*Problem details*
Match the string "picture" against each line below, and copy every line that matches.

Recorded data:
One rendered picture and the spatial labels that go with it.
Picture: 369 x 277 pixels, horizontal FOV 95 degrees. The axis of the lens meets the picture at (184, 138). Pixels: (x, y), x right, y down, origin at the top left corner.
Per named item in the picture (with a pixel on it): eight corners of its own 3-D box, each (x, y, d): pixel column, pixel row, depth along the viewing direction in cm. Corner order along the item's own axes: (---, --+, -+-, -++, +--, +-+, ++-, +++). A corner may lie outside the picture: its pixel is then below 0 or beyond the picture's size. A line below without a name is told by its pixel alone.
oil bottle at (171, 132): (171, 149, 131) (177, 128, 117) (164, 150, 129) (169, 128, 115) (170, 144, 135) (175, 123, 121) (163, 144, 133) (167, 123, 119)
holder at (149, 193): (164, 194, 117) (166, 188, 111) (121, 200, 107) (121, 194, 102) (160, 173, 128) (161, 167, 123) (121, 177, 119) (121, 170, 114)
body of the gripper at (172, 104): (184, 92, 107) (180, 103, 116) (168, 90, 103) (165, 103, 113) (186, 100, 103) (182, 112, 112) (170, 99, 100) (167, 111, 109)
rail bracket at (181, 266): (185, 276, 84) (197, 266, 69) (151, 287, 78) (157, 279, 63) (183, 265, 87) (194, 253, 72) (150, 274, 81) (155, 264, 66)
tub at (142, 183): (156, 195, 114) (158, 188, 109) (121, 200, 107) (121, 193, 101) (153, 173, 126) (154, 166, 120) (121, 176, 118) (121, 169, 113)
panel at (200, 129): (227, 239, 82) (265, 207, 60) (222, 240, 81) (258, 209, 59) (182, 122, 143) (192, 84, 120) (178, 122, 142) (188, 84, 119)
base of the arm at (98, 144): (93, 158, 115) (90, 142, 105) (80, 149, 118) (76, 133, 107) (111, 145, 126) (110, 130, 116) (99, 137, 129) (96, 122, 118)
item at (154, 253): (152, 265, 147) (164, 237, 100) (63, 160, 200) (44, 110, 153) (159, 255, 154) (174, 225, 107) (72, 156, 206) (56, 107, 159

*Written response*
One rendered picture and the spatial labels that go with it.
Picture: 369 x 277 pixels, horizontal FOV 95 degrees. The axis of the lens meets the picture at (184, 138). Pixels: (x, y), x right, y down, origin at the top left corner.
Per named item in the picture (with a pixel on it): eight corners of its own 3-D box, each (x, y, d): pixel column, pixel row, depth along the viewing direction in cm. Corner order along the item's own axes: (---, --+, -+-, -++, +--, +-+, ++-, +++). A corner may lie outside the picture: its pixel is then below 0 or beyond the picture's size. A line below without a name is told by its pixel alone.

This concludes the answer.